Neurology News Network for the week ending March 1, 2024. [WATCH TIME: 3 minutes]

WATCH TIME: 3 minutes

Welcome to this special edition of Neurology News Network. I’m Marco Meglio.

Athira Pharma recently announced a new publication in Frontiers in Neuroscience that showcased consistent neuroprotective and anti-inflammatory effects of ATH-1105, an investigational agent designed to enhance the neurotrophic hepatocyte growth factor (HGF) system. All told, thesepreclinical data provided a rationale for therapeutic interventions like ATH-1105 that leverage the positive modulation of the HGF pathways as a treatment for ALS. “These data demonstrate that ATH-1105 treatment results in significant, consistent beneficial effects both in cell culture and in vivo models of ALS,: Kevin Church, chief scientific officer at Athira, said in a statement. “Through enhancement of the neurotrophic HGF system, ATH-1105 protects spinal motor neurons from ALS-relevant insults in vitro and in animal models of ALS, prevents the progressive decline of motor and nerve function, reduces inflammation, preserves body weight and extends survival.”

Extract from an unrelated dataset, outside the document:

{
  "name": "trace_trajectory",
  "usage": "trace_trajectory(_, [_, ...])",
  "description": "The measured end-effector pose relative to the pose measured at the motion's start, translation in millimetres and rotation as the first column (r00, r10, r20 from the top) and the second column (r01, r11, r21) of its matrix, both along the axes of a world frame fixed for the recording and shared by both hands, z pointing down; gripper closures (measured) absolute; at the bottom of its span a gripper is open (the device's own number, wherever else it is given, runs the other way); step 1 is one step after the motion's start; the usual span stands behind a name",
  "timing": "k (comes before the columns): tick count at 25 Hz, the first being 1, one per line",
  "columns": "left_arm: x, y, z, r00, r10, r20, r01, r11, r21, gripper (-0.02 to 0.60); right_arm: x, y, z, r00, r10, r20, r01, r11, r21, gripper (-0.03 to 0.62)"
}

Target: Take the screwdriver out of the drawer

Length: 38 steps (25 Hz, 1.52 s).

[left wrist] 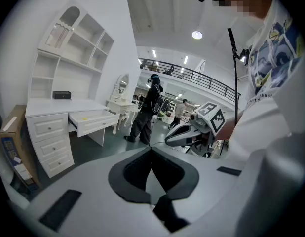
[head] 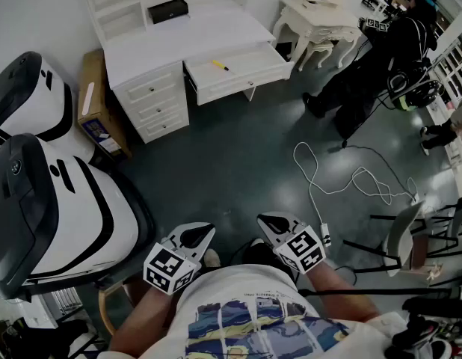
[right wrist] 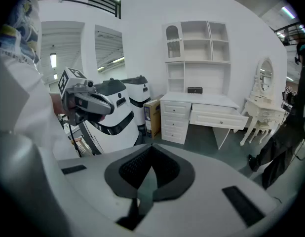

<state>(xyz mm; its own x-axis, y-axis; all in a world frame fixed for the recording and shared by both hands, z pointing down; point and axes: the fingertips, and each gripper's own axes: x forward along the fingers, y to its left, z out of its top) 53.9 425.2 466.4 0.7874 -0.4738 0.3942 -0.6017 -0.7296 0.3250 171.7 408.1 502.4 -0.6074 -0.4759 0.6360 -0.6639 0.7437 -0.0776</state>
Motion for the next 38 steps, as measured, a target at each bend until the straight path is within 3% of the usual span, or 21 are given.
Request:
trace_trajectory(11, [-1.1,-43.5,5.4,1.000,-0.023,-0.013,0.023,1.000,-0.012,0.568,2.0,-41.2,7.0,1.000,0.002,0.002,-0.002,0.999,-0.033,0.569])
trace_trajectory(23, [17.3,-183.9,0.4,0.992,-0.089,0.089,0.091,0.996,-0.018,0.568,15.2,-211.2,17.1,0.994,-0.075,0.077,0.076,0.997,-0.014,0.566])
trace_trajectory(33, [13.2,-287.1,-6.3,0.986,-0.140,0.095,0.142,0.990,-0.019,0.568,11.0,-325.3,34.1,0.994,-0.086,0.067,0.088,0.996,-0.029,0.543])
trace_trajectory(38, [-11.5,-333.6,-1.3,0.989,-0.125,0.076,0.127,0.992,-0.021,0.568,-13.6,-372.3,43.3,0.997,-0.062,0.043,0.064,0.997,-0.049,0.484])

Months after the FDA approved Ionis’ eplontersen (Wainua) as a treatment for polyneuropathy of hereditary transthyretin-mediated amyloidosis (ATTRv-PN), the agency has granted fast track designation for an extended indication to treat adults with ATTR cardiomyopathy (ATTR-CM). The therapy is currently being assessed in the global, phase 3 CARDIO-TTRansform study (NCT04136171), a 1400-patient cohort trial that’s considered the largest of ATTR-CM to date. CARDIO-TTRansform, a multicenter, double-blind study, will randomize patients to receive subcutaneous injections of either eplontersen or placebo once every 4 weeks for up to 140 weeks. Participants will also receive daily supplemental doses of the recommended daily allowance of vitamin A. The primary outcome is the composite outcome of cardiovascular (CV), mortality, and recurrent CV clinical events up to 140 weeks while secondary outcomes include change in 6-minute walk test (6MWT) distance and change in Kansas City Cardiomyopathy Questionnaire scores at week 12

Findings from a cross-sectional study of middle-aged British people without stroke or dementia found that individuals with poor oral health had higher white matter volume (WMH) and worse white matter architecture profiles, even after adjusting for confounding factors. Furthermore, Mendelian randomization (MR) analyses from the study completed in the genetic phase confirmed these findings and provided evidence to support the notion that the observed association between poor oral health and poorer neuroimaging profiles is causal. Data revealed that poor oral health was significantly associated with a 46% increase in WMH volume, a 41% change in aggregate fractional anisotropy and a 42% change in aggregate mean diffusivity (MD) scores.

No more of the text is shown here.